So when people say it’s taking long, or it’s too slow, or let’s say there is a failure - well, the promise is I’m going to tell you about the failure, and I’m going to try again with no further input from you, because the declarative statement is already in place.

And that declarative statement is valid, is validated. So it’s not like you’re gonna get a runtime error or anything back.

Exactly. So with this set of inputs, I promise you that I can go and configure a load balancer, because I created that contract.

That’s how some managers work with developers as well. They just say “This is the thing. Just go and do it.”

Keep trying.

“I’ll try every three minutes, I’m gonna check to see if you’ve done it…” [laughter]

But you know what? So here’s the problem, and you all can probably chime in - I’ve never seen a set of product requirements so clear that if I did exactly that, everyone’s happy. It’s like “Hey, I gave you a vague idea of what I want, you did what I asked, but that’s not what I wanted. Could you change it?”

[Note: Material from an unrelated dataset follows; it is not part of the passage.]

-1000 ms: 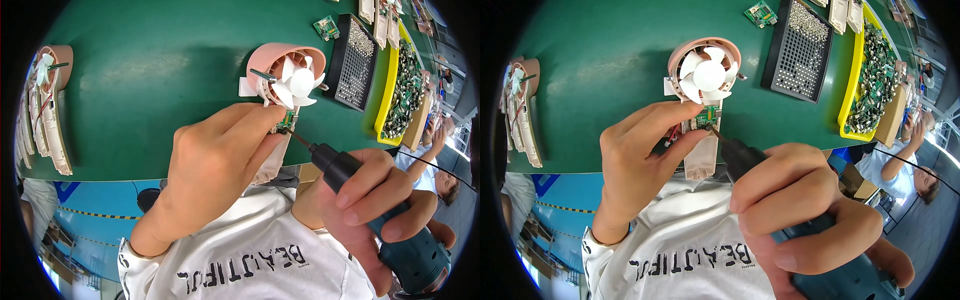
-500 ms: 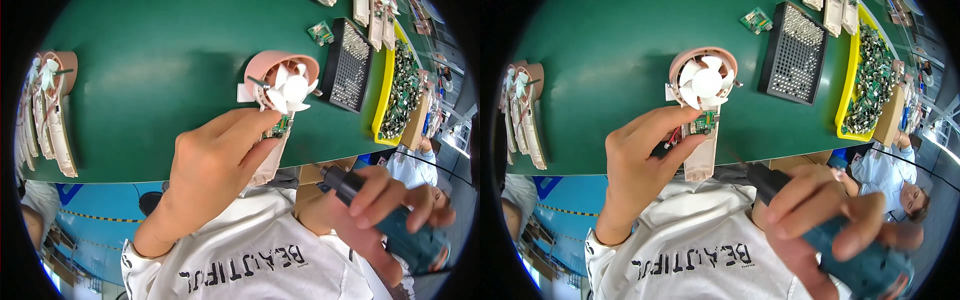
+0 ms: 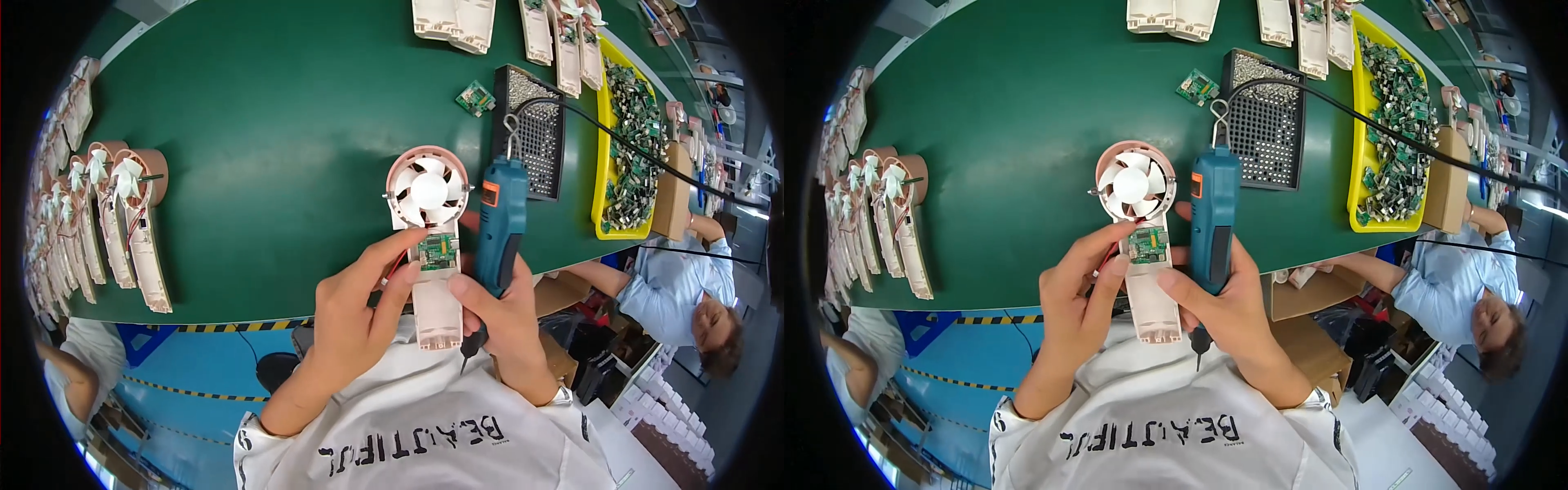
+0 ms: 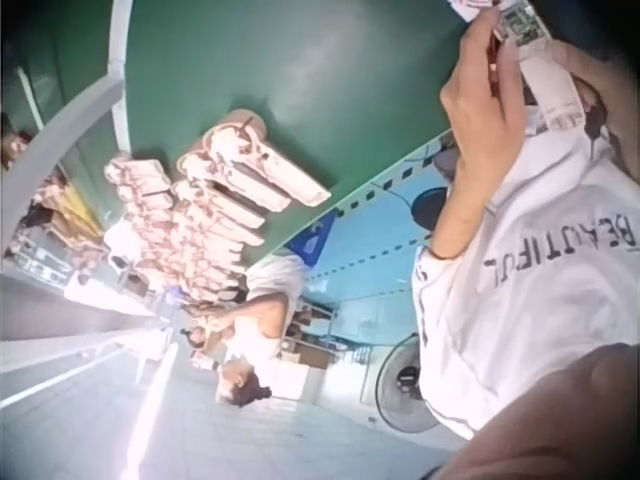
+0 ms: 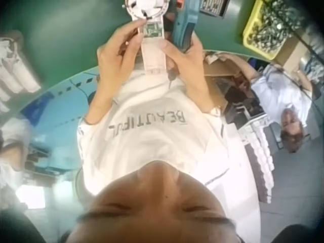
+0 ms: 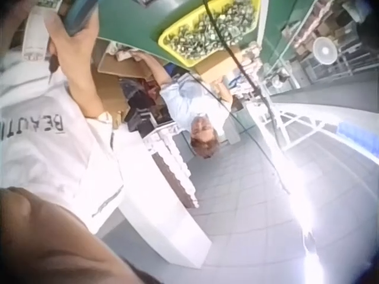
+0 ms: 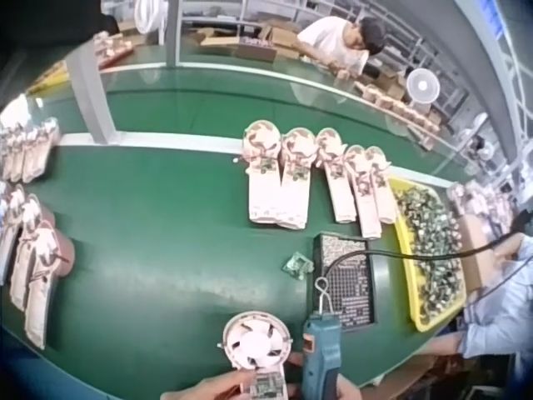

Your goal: The person assembles portable fans by hand on an electronics production line, securing fan casings, fan blades, circuit boards, and wires with screws using an electric screwdriver.

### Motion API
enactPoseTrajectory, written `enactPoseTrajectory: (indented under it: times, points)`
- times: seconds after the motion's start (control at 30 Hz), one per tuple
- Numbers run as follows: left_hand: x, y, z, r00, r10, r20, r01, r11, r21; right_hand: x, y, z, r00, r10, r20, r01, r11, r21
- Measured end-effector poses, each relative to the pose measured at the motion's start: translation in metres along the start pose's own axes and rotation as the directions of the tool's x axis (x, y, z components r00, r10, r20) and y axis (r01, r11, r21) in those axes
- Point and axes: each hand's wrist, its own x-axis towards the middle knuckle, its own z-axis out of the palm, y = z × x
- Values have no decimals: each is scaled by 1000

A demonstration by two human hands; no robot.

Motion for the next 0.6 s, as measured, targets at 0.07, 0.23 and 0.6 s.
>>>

Yes, yes… And of course, it’s hard to do, because when we design things, we’re doing it at the beginning, often. And I don’t think we pay enough attention to the learning we get from doing it. I still think that’s a big issue that we have, just on that point.

I’m gonna pull on that thread, because it’s very important. Kubernetes has an alpha/beta stable progression, and it’s for what you’ve just said - we start with these alpha objects, so we can actually learn, “Is the API good enough? Is the status field good enough?” And what we often learn is that we get it wrong and we start adding annotations to be this kind of side-channel for the official API. And then we study those annotations, and typically, the right annotations that are applicable to a wide range of problems become part of the official API, and then you have less. So to me, in Kubernetes, the if statements are the annotations. “If this is for NGINX and not HAProxy, then these annotations apply.”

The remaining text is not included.